Pour mettre les choses au clair, l’abolition de la prostitution n’a jamais signifié la répression contre les prostituées. Le Nid, une des principales organisations abolitionnistes, a aussi été une des premières à dénoncer la loi Sarkozy sur le racolage passif. De la même façon, si la répression contre ceux qui font la manche ou qui fouillent dans les poubelles est une ignominie, notre idéal n’est certainement pas une société où l’on serait « libre » de mendier ou de faire les poubelles, mais bien d’une société où personne ne serait contraint, par la misère, à mendier ou à se nourrir dans les poubelles ! De même, nous voulons une société où personne ne soit contraint à se prostituer et sommes donc abolitionnistes. Banaliser, au nom de la « liberté individuelle » d’une infime minorité, la prostitution comme le fait le STRASS, c’est banaliser une forme particulière de violences contre les femmes et c’est justifier la marchandisation du corps humains, plus exactement la marchandisation de celui des femmes pauvres. Comme bien des organisations petites-bourgeoises qui veulent les avantages du libre marché mais sans les inconvénients, le STRASS est peut-être sincère lorsqu’il revendique la « libre prostitution sans proxénétisme ». Mais comment imaginer que les lois de l’économie capitaliste pourraient ne pas s’appliquer à un secteur particulier, surtout un secteur aussi lucratif que « l’industrie du sexe » ? Si la prostitution est un travail comme un autre, alors le proxénète est un patron comme un autre, à la différence que, même dans les pays où la législation la plus libérale est appliquée concernant la prostitution, rares sont les femmes qui « choisissent » ce « métier ». Aux Pays-Bas, en Belgique ou en Allemagne, la libéralisation de la prostitution n’a pas abolit la traite des êtres humains, bien au contraire.
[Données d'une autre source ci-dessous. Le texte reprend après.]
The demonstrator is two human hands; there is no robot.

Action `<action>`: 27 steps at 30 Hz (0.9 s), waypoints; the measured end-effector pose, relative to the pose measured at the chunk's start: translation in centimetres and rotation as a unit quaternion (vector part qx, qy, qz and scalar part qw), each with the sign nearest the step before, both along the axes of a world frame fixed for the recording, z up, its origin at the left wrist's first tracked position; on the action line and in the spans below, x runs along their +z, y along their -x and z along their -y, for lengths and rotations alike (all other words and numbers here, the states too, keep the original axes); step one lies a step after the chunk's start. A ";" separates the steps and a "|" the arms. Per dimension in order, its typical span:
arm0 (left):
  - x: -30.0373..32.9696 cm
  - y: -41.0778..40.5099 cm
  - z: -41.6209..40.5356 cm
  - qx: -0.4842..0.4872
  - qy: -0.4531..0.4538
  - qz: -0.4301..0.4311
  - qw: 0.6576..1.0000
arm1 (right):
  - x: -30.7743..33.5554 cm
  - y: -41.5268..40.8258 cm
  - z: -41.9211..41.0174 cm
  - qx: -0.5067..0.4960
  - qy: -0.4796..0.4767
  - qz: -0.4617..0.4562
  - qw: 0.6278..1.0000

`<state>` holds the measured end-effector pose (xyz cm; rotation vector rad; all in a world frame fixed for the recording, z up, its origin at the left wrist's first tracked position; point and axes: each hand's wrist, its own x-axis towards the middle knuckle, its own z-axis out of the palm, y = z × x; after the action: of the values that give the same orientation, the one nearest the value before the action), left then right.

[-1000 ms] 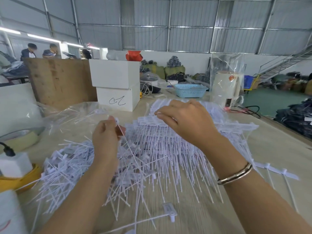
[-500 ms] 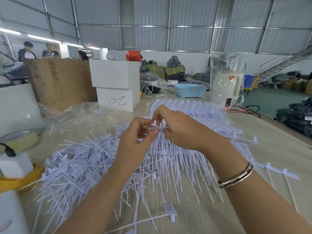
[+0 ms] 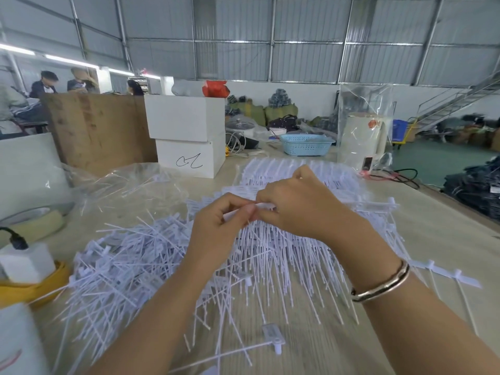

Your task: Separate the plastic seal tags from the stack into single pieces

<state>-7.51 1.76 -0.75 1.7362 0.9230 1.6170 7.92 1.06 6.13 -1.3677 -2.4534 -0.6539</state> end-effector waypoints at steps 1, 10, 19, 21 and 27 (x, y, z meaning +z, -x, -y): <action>0.2 0.1 0.1 -0.011 0.017 0.024 1.000 | -0.1 0.1 0.0 0.004 -0.011 0.004 1.000; 0.3 0.5 -1.1 -0.023 0.199 0.301 0.932 | -0.2 0.7 0.1 0.032 -0.104 -0.014 0.994; -0.5 4.1 -2.1 0.289 0.080 -0.106 0.948 | 0.6 -0.5 -0.1 -0.045 -0.048 -0.051 0.997; -1.1 4.2 -2.2 0.332 0.101 -0.269 0.899 | 0.5 -0.1 0.2 -0.019 -0.012 -0.071 0.997; -0.8 3.6 -2.0 0.362 0.111 -0.424 0.823 | 0.0 0.9 0.6 0.028 0.048 -0.060 0.997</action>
<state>-11.08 3.74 -1.56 2.0672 2.3174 0.9474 6.98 0.43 6.18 -1.3257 -2.4458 -0.4346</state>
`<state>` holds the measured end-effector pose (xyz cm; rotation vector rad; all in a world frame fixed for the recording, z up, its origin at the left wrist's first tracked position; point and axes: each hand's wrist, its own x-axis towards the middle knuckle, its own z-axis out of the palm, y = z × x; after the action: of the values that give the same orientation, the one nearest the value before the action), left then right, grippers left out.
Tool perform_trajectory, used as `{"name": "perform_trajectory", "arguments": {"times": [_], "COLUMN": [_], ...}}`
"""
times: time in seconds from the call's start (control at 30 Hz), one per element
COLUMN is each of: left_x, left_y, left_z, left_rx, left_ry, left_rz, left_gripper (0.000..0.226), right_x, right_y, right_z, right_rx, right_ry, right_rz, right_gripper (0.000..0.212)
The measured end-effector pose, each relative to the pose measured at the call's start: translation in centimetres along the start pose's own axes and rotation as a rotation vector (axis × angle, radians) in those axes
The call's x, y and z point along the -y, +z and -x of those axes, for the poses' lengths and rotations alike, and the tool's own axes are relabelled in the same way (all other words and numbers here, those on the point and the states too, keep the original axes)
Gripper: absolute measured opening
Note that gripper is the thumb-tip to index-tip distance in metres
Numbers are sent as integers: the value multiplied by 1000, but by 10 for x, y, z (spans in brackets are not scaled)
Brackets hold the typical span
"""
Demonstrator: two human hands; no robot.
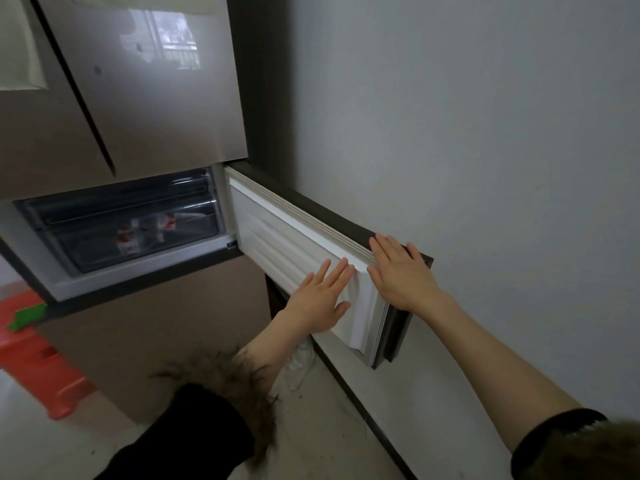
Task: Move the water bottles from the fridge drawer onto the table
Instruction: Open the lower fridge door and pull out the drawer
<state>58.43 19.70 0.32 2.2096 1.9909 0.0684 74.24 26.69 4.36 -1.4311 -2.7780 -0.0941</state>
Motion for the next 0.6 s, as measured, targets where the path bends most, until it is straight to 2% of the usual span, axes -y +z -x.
{"name": "perform_trajectory", "arguments": {"times": [0.13, 0.37, 0.6], "left_x": [-5, 8, 65], "left_y": [-9, -10, -6], "left_z": [-21, -23, 28], "left_rx": [39, 27, -102], "left_ry": [12, 0, -137], "left_rz": [-14, 65, 265], "left_gripper": [65, 62, 53], "right_x": [-13, -15, 46], "right_y": [1, 4, 10], "right_z": [-12, -17, -24], "right_rx": [55, 24, -63], "right_ry": [71, 157, -7], "right_rz": [67, 87, 56], "right_gripper": [63, 65, 60]}}
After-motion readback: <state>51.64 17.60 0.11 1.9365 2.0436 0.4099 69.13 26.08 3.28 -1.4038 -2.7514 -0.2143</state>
Les positions du PIR ou du STRASS inspirées du post-modernisme dépassent largement ces deux groupes et on retrouve trop souvent à l’extrême-gauche des positions similaires qui au nom de « la parole des premiers concernés » ou « la liberté individuelle d’une infime minorité » en finissent par justifier les pires oppressions. On trouvait déjà certains aspects de cette politique dans le tiers-mondisme ou la gauche anti-impérialiste selon laquelle il ne faudrait, au nom du « soutien aux peuples opprimés » ne critiquer ni le FLN vietnamien, ni le Hamas ou le Hezbollah. Porte-parole autoproclamé des « indigènes », le PIR va jusqu’à affirmer que la lutte contre l’homophobie ne concerne pas les habitants des quartiers populaires ou s’oppose, dans une logique typiquement racialiste, aux couples mixtes. Nous devons combattre ces influences réactionnaires au sein de l’extrême-gauche et affirmer au contraire, non seulement notre internationalisme, mais aussi notre universalisme. Nous sommes des êtres humains et par ce simple fait «  rien de ce qui est humain ne nous est étranger ».